Diverse volte la sede di Ventimiglia Alta era stata oggetto di attentati incendiari, mentre a Sanremo i nostri compagni quando andavano ad affiggere i manifesti nelle ore notturne, dovevano uscire attrezzati, numericamente innanzitutto, per evitare agguati e scazzottamenti. Devo dire che i giovani comunisti sanremesi avevano fatto comprendere ai fascisti che con i metodi violenti non sarebbero passati. Qualcuno dei "figiciotti", ad onor del vero, si augurava incontri caldi, ma in linea generali eravamo stati convincenti a prospettare di affrontare i giovani fascisti sul piano delle idee dove avrebbero avuto meno opportunità che sul piano fisico.

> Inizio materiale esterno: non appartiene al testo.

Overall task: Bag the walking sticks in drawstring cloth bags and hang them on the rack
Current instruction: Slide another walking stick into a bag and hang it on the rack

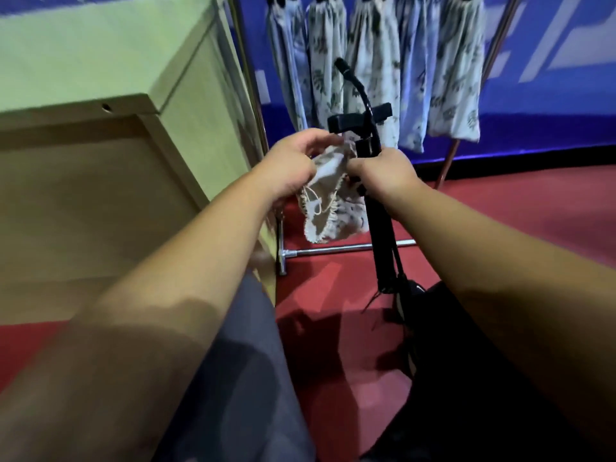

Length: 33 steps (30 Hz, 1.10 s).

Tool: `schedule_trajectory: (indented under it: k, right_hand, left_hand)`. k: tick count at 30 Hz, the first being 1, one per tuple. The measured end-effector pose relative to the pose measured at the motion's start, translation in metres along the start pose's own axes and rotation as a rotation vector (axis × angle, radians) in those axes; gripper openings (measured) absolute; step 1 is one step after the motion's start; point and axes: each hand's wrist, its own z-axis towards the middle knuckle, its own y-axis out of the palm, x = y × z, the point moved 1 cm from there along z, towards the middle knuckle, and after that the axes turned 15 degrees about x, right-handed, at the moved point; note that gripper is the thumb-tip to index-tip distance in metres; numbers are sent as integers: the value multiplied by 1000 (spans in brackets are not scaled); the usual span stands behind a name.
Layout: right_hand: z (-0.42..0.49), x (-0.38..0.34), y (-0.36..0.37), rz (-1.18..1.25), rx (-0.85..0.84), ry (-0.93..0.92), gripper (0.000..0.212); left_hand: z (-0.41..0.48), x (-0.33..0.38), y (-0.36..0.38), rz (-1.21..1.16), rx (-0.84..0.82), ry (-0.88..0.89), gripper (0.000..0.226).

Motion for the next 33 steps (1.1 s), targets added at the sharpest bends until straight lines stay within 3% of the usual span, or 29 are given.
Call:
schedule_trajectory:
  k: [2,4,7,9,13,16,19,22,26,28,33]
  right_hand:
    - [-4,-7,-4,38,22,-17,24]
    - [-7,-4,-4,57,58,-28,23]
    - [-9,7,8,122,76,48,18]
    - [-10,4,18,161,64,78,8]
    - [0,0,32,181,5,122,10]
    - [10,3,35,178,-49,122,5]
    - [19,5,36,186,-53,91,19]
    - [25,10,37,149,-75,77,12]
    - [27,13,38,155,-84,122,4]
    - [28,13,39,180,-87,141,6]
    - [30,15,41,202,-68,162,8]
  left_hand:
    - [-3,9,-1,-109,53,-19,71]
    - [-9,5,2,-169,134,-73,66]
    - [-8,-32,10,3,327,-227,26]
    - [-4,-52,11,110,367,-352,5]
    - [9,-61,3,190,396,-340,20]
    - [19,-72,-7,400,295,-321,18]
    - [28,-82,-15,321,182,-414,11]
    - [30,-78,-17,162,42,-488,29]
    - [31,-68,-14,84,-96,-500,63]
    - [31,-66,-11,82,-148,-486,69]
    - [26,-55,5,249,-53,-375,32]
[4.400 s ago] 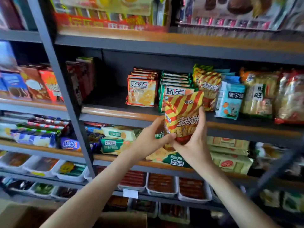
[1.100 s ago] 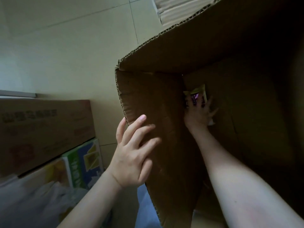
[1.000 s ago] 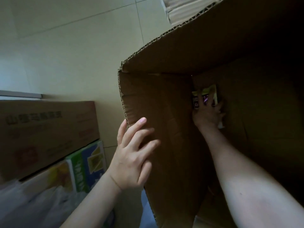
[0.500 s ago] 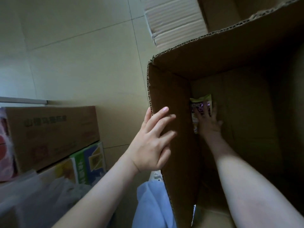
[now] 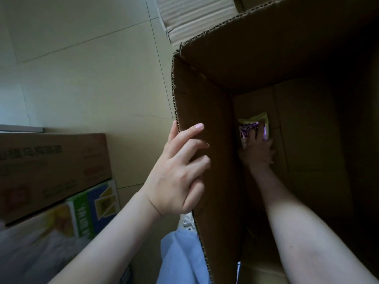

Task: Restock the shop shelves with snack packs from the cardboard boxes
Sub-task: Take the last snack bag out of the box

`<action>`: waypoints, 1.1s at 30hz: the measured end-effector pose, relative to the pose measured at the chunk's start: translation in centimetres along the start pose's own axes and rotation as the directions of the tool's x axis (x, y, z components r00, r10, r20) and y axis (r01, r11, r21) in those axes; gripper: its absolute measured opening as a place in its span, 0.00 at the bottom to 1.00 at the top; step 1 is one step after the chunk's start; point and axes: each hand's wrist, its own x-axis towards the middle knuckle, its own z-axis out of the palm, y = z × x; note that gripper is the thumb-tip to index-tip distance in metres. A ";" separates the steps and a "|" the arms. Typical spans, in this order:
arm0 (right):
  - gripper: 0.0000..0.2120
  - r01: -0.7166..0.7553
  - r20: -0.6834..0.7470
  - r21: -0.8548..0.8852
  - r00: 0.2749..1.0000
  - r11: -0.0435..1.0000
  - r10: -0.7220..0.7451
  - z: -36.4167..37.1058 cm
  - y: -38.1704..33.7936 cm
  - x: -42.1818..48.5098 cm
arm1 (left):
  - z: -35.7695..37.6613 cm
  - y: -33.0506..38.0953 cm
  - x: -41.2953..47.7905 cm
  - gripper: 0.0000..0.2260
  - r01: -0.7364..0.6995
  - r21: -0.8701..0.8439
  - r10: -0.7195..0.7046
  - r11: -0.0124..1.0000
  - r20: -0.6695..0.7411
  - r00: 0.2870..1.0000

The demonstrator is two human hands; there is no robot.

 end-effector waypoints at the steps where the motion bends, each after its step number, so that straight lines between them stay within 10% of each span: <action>1: 0.40 -0.014 -0.013 0.017 1.000 1.000 0.015 -0.3 0.2 -0.4 | 0.1 0.4 0.4 0.12 -0.004 0.006 0.004 1.000 -0.010 1.000; 12: 0.39 -0.039 -0.115 0.400 0.989 0.916 0.092 -12.5 2.3 -17.4 | -0.2 9.0 7.4 0.23 0.175 0.284 -0.250 0.943 0.253 0.935; 19: 0.44 -0.018 -0.320 0.544 0.920 0.839 0.227 -25.0 6.3 -30.8 | -6.2 18.0 12.5 0.24 0.443 0.148 -0.437 0.884 0.598 0.672; 24: 0.43 0.144 -0.455 0.587 0.873 0.796 0.178 -34.7 8.0 -39.0 | -18.0 27.5 14.5 0.30 0.807 -0.440 -0.263 0.394 0.787 0.558; 33: 0.56 0.333 -0.734 0.638 0.534 0.694 0.419 -49.7 10.1 -55.0 | -35.6 42.0 18.3 0.21 0.328 -0.606 0.017 0.725 0.492 0.870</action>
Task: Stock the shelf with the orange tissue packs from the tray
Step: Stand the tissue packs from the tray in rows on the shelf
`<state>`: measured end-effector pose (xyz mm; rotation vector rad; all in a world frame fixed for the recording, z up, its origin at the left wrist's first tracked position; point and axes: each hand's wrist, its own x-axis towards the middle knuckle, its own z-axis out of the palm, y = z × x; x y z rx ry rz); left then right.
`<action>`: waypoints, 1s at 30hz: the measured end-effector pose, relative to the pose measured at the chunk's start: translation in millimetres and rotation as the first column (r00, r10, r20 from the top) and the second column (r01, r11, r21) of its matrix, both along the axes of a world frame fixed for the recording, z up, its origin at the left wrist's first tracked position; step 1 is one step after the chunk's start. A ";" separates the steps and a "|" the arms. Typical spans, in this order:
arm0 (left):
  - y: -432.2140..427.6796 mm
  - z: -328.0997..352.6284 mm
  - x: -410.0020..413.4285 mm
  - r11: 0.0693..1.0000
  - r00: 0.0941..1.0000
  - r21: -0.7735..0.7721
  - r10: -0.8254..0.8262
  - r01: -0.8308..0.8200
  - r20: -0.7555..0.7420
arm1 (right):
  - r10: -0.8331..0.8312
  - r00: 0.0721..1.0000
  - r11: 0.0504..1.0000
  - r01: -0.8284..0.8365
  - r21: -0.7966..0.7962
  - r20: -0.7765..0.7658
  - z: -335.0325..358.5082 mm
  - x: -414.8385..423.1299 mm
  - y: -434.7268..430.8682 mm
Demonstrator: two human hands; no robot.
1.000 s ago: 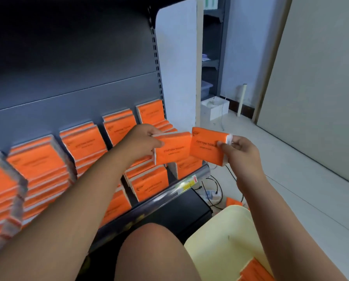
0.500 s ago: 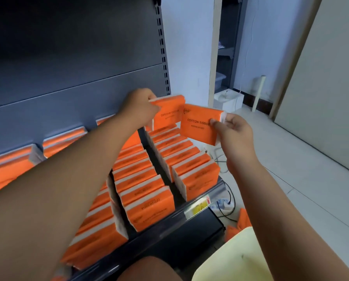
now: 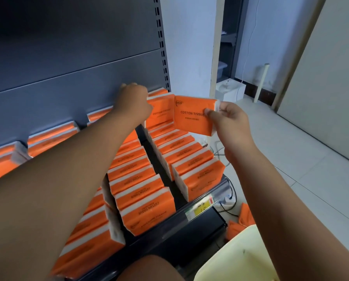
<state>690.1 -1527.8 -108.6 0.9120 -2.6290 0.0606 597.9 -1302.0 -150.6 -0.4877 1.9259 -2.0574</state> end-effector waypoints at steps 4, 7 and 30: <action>-1.9 2.3 -0.2 0.997 0.998 -0.080 0.004 0.001 0.065 | 0.045 0.999 0.999 -0.045 0.014 -0.009 0.2 -2.4 -8.8; -3.7 -2.0 0.4 0.996 0.997 -0.093 -0.003 0.011 0.083 | 0.103 0.995 0.995 -0.103 0.011 -0.013 -1.5 -1.8 -16.4; 13.7 -1.1 29.4 0.975 0.976 -0.052 -0.218 0.217 -0.022 | 0.217 0.937 0.948 -0.135 0.289 -0.273 -12.6 -5.9 -72.4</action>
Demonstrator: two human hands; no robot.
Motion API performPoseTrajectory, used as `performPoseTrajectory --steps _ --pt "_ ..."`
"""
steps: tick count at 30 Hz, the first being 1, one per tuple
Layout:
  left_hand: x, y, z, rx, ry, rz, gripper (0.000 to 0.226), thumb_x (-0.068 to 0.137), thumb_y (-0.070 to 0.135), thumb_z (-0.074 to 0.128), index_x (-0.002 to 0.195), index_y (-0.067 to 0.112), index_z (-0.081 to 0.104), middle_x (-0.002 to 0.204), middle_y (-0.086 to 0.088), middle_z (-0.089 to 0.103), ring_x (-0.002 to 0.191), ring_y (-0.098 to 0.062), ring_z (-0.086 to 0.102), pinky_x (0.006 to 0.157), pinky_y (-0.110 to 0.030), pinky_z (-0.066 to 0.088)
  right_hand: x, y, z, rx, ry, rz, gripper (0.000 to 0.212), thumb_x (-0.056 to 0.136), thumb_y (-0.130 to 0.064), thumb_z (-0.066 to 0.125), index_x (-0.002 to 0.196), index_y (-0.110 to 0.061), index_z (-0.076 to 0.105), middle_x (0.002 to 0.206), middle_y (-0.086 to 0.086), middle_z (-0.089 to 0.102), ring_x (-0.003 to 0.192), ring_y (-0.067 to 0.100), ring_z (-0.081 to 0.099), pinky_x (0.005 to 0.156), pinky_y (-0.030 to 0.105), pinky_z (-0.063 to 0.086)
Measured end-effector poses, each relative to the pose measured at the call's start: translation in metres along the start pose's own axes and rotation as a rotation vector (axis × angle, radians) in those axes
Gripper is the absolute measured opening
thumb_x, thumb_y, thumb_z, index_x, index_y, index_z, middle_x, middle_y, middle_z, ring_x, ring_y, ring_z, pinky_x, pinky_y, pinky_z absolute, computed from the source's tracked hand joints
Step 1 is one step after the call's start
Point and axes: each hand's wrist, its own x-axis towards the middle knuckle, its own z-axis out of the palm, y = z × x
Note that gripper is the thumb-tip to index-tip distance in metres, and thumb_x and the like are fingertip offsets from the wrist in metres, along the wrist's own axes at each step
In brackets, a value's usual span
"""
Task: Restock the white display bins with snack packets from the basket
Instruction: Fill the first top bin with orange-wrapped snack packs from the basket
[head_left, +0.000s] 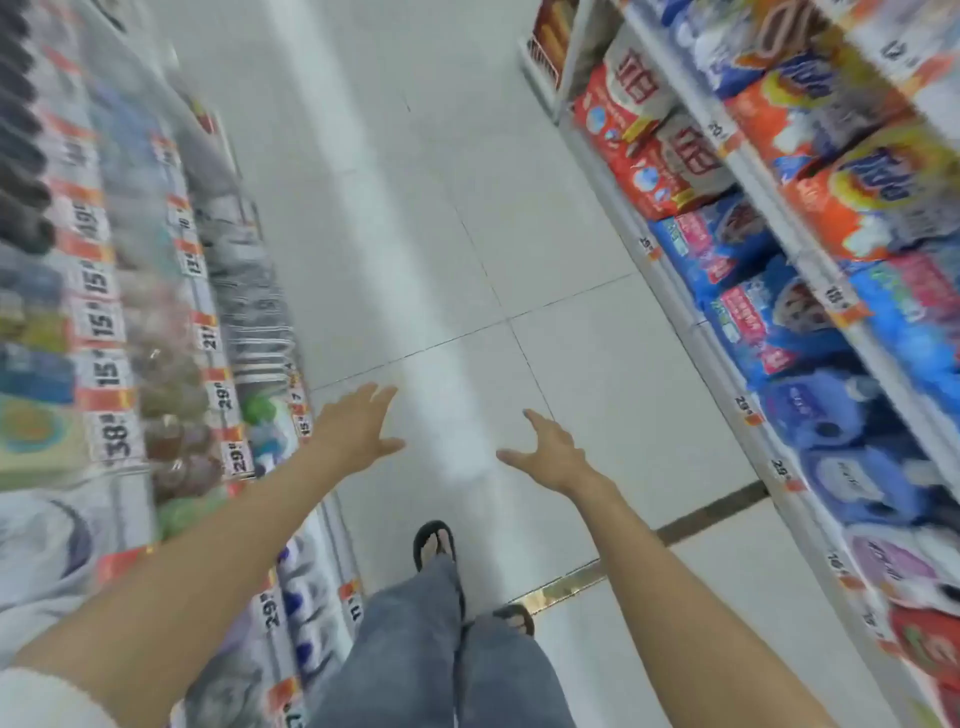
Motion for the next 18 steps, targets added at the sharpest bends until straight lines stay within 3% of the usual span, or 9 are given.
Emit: performPoseTrajectory --steps 9,18 --pt "0.086 -0.063 -0.072 -0.212 0.054 -0.127 0.075 0.089 0.051 0.063 0.149 0.019 0.031 0.151 -0.008 0.035 0.134 -0.03 0.04 0.104 -0.044 0.039 0.114 -0.114 -0.065 -0.135 0.009 -0.07 0.088 0.083 -0.064 0.059 0.153 -0.025 0.021 0.156 0.002 0.029 0.142 0.026 0.029 0.114 0.056 0.023" --pt "0.263 -0.116 -0.198 -0.283 0.048 -0.201 0.073 0.09 0.049 0.061 0.15 0.02 0.03 0.151 -0.006 0.037 0.136 -0.027 0.039 0.105 -0.042 0.039 0.302 -0.224 -0.19 -0.236 0.033 -0.161 0.082 0.084 -0.063 0.059 0.15 -0.025 0.028 0.152 0.001 0.036 0.139 0.025 0.034 0.114 0.055 0.022"
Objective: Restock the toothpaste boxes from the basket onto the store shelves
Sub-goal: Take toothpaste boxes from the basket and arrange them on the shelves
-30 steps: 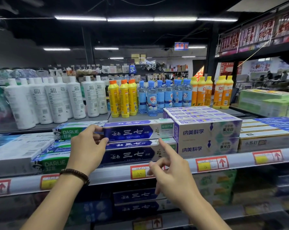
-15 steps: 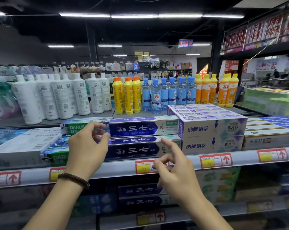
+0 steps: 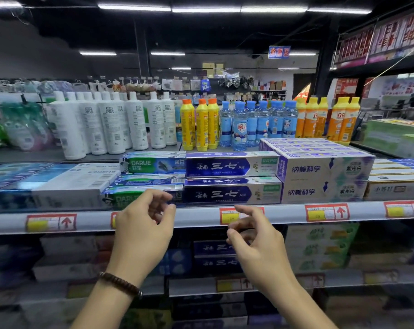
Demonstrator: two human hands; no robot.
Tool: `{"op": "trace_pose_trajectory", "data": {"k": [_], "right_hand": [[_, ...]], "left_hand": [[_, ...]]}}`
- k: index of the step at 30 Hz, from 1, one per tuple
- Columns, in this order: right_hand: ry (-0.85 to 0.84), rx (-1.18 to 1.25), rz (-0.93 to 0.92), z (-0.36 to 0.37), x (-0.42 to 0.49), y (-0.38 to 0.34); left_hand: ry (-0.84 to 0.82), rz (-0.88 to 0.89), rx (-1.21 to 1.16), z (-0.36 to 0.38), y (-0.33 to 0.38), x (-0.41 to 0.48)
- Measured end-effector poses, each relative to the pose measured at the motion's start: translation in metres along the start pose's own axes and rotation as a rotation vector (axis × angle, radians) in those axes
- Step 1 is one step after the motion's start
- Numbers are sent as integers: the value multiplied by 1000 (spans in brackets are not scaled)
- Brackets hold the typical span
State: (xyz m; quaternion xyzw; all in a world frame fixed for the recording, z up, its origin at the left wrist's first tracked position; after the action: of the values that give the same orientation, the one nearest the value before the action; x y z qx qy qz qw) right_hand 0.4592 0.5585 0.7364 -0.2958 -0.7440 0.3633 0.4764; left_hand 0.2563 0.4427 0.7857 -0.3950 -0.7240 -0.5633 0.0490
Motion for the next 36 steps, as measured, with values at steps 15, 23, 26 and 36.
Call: {"op": "trace_pose_trajectory", "data": {"k": [15, 23, 26, 36], "right_hand": [[-65, -15, 81, 42, -59, -7], [-164, 39, 82, 56, -72, -12], [-212, 53, 86, 59, -80, -12], [-350, 142, 65, 71, -113, -3]], "left_hand": [[-127, -155, 25, -40, -46, -58], [-98, -260, 91, -59, -57, -94], [-94, -300, 110, -60, -61, -109], [-18, -428, 152, -70, -72, -163]]}}
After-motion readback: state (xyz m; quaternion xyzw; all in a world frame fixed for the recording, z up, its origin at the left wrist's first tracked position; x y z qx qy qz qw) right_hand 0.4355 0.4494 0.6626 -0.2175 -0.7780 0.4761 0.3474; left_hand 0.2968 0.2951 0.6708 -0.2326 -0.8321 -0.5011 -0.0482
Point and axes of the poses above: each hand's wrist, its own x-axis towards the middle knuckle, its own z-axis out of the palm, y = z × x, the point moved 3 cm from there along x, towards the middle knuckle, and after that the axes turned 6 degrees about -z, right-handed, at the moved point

A Imperia i neri non avevano mai osato sfidarci sul piano della forza. I trascorsi di Imperia, Oneglia era detta "la rossa", erano tradizionalmente di sinistra e il movimento partigiano non a caso aveva avuto in tale zona il suo nucleo originario e il Pci la fucina dei suoi dirigenti tra le due guerre.
A Imperia avevamo esperimentato un'iniziativa inusuale per l'epoca: il confronto tra giovani comunisti e fascisti che era avvenuto nelle sedi di Porto Maurizio delle due organizzazioni, quella "missina" sita in viale Matteotti e quella giovane comunista ospitata in via De Tommaso sede del Pci.
I giovani missini avevano tentato di presentarsi con il volto sociale rifacendosi alle proposte della Repubblica sociale per quel che riguardava il controllo delle aziende e ad alcuni temi che si ricavavano sul programma di San Silvestro.